ACTION ITEM: Look through the material below and copy exactly the lines from the line with "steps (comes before" to the line with "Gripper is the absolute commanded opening", those two lines included.

EXERCISE MATERIAL:
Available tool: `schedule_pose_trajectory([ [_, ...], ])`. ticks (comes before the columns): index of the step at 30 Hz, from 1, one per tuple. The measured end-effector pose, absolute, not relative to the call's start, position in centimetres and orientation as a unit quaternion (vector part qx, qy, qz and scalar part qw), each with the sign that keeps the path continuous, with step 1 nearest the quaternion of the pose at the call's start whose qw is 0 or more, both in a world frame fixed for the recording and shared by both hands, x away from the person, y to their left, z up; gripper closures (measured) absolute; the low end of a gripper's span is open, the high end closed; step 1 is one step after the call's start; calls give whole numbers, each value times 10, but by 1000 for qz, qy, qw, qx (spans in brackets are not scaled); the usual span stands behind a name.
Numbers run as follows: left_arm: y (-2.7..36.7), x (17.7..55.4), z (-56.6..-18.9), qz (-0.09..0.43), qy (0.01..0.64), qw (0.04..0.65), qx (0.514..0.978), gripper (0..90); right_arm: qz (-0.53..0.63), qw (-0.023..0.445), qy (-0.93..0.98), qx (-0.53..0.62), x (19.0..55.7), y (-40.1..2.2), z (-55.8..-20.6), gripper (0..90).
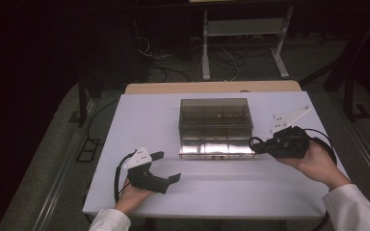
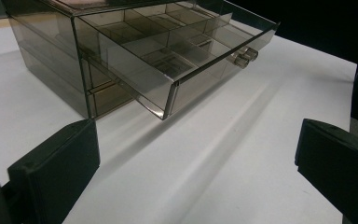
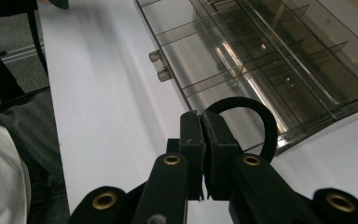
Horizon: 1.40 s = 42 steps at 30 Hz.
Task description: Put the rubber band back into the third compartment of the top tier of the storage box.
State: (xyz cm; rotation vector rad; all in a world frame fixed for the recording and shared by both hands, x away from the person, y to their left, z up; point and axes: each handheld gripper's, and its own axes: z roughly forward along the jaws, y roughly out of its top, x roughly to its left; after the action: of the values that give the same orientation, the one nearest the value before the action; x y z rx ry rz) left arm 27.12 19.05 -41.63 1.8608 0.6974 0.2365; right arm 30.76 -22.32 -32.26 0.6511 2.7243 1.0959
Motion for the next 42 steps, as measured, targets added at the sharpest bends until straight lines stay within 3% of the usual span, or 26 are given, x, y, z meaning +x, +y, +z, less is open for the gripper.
schedule_pose_trajectory([
  [42,190,271,-416,98,291,539,784,0,370,46,901,221,334,-203,-350,859],
])
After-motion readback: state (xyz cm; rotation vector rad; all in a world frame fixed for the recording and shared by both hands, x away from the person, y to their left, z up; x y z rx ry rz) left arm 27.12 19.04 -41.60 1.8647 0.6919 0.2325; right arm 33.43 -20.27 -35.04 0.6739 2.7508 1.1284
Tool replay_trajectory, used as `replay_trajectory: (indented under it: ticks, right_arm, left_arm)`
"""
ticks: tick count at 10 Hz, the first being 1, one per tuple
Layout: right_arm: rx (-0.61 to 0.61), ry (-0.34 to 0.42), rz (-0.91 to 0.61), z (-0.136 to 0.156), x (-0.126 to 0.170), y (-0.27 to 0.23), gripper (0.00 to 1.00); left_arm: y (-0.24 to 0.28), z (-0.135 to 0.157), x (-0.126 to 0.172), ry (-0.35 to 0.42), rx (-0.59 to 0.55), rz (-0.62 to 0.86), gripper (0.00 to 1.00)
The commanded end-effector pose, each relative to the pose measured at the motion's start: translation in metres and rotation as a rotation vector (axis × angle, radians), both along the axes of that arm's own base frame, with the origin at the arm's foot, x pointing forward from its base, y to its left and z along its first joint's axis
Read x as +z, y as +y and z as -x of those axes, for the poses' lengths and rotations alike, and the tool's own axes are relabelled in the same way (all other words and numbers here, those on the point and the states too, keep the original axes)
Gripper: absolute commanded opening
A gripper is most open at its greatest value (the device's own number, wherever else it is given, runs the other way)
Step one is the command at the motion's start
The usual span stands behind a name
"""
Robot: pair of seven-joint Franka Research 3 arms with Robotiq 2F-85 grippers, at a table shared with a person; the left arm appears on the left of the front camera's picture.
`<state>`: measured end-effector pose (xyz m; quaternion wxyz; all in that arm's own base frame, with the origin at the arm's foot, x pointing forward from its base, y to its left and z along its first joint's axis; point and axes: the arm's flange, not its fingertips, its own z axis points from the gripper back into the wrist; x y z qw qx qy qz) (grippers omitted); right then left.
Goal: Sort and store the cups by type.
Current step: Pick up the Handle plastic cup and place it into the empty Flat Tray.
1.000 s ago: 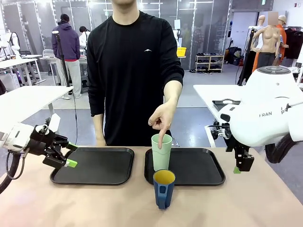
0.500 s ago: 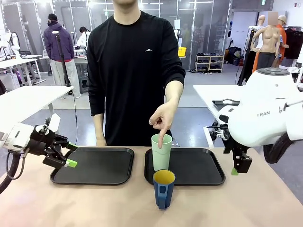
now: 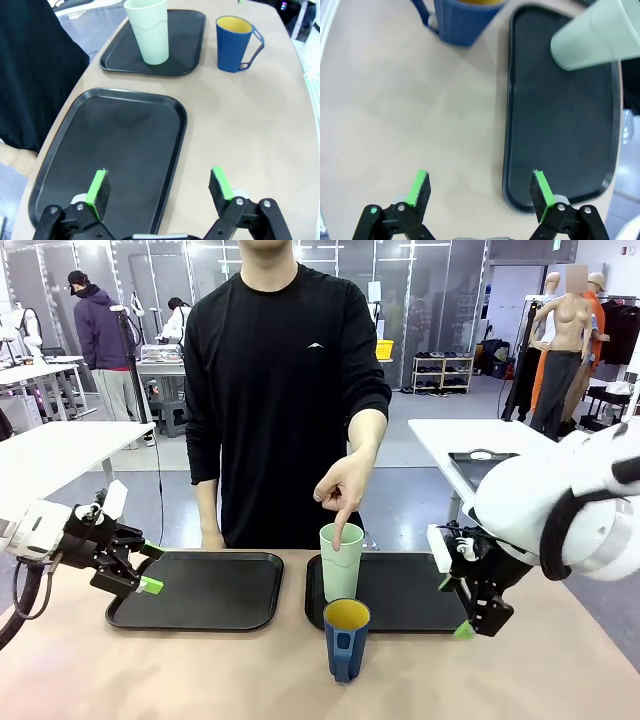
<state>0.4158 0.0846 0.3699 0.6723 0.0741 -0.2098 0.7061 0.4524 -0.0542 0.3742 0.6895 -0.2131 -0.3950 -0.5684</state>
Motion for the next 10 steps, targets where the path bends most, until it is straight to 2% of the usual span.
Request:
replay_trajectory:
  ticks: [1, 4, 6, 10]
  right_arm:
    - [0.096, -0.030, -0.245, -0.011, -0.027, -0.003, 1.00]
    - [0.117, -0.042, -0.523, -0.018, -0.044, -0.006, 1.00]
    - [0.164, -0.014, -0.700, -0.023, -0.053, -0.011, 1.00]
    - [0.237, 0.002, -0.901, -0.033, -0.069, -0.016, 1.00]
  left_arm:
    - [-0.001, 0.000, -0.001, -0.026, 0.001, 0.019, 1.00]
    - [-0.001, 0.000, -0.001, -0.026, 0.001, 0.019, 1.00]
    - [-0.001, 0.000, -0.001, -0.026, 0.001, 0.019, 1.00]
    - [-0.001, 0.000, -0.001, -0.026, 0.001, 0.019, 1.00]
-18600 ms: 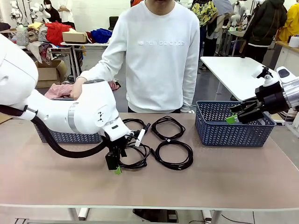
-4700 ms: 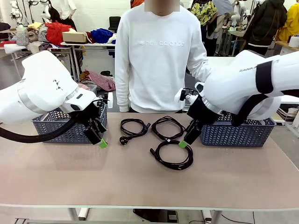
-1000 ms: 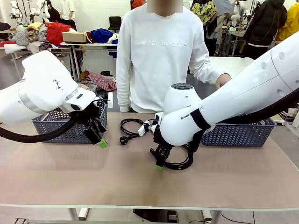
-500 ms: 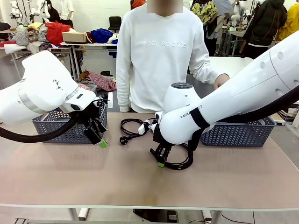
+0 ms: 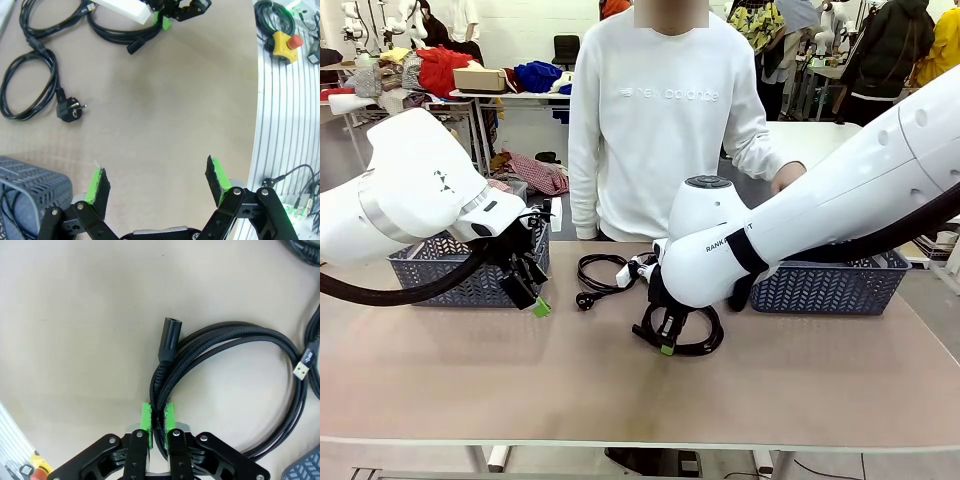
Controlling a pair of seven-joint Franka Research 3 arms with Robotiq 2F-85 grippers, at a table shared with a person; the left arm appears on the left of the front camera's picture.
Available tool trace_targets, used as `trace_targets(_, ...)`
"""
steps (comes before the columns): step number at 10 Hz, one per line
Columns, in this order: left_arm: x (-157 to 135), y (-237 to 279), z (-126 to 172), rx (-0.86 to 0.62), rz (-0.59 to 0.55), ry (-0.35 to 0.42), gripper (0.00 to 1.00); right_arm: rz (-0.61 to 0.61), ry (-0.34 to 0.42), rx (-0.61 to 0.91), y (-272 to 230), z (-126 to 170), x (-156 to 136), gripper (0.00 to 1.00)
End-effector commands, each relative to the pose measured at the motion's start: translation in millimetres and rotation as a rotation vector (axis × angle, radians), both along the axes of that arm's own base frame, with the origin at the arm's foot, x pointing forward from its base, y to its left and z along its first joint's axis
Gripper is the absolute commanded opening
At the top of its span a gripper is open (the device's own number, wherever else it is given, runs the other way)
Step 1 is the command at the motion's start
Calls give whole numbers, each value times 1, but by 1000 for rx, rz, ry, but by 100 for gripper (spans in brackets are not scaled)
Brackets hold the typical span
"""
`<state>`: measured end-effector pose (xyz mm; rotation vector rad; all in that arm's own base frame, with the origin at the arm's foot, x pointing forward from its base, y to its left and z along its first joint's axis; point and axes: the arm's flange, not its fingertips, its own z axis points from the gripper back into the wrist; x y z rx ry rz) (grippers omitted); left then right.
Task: Organize the cables according to human instructions.
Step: Pick up a bundle of cables and place it in the basket indicated by the human.
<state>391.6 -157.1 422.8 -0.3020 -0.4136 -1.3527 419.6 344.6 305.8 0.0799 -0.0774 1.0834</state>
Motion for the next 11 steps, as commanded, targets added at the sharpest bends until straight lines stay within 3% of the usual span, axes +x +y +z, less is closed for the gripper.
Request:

TASK SOLUTION:
steps (comes before the columns): step number at 10 Hz, one per line
Columns, in this order: left_arm: x (-157 to 135), y (-237 to 279), z (-126 to 172), rx (-0.86 to 0.62), rz (-0.59 to 0.55), ry (-0.35 to 0.42), gripper (0.00 to 1.00); right_arm: rz (-0.61 to 0.61), ry (-0.34 to 0.42), rx (-0.61 to 0.91), y (-272 to 230), z (-126 to 170), x (-156 to 136), gripper (0.00 to 1.00)
End-effector commands, each relative to the pose measured at the motion's start: translation in millimetres and rotation as a rotation vector (axis × angle, radians), both along the axes of that arm's own base frame, with the origin at the arm's foot, x pointing forward from its base, y to its left and z along its first joint's axis
Gripper is the absolute commanded opening

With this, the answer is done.